There is a persistent meme out there that matching regular expressions with back-references is NP-Hard. There is a post about this and the claim is repeated by Russ Cox so this is now part of received wisdom.
None of these claims are false; they just don’t apply to regular expression matching in the sense that most people would imagine (any more than, say, someone would claim, “colloquially” that summing a list of N integers is O(N^2) since it’s quite possible that each integer might be N bits long). It depends on the generally unfamiliar notion that the regular expression being matched might be arbitrarily varied to add more back-references.

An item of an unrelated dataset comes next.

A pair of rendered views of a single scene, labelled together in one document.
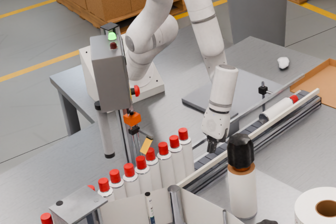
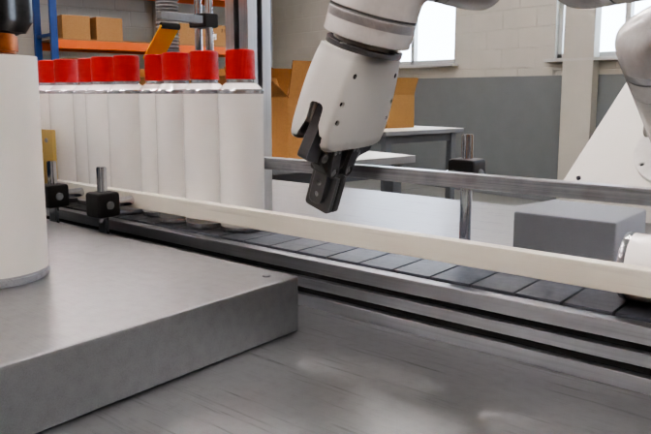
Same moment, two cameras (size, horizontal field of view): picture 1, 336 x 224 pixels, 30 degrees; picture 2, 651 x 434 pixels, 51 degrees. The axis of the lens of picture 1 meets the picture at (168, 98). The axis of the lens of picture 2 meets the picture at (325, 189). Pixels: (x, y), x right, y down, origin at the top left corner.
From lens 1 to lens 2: 2.33 m
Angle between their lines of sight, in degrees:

These constructions rely on being able to add more things to the regular expression as the size of the problem that’s being reduced to ‘regex matching with back-references’ gets bigger.
Suppose, instead, as per more common practice, we are considering the difficulty of matching a fixed regular expressions with one or more back-references against an input of size N.
Is this task is in P? That is, is there a polynomial-time algorithm in the size of the input that will tell us whether this back-reference containing regular expression matched?
Note that back-references in a regular expression don’t “lock” – so the pattern /((\wx)\2)z/ will match “axaxbxbxz” (EDIT: sorry, I originally fat-fingered this example). So, sadly, we can’t just enumerate all starts and ending positions of every back-reference (say there are k backreferences) for a bad but polynomial-time algorithm (this would be O(N^2k) runs of our algorithm without back-references, so if we had a O(N) algorithm we could solve it in O(N^(2k+1)). Unfortunately, this construction doesn’t work – the capturing parentheses to which the back-references occur update, and so there can be numerous instances of them.
Note that even a lousy algorithm for establishing that this is possible suffices. So if there’s a construction that shows that we can match regular expressions with k backreferences in O(N^(100k^2+10000)) we’d still be in P, even if the algorithm is rubbish. I’ve read that (I forget the source) that, informally, a lousy poly-time algorithm can often be improved, but an exponential-time algorithm is intractable. So knowing that this problem was in P would be helpful.
So I’m curious – are there any either (a) results showing that fixed regex matching with back-references is also NP-hard, or (b) results, possibly the construction of a dreadfully naive algorithm, showing that it can be polynomial?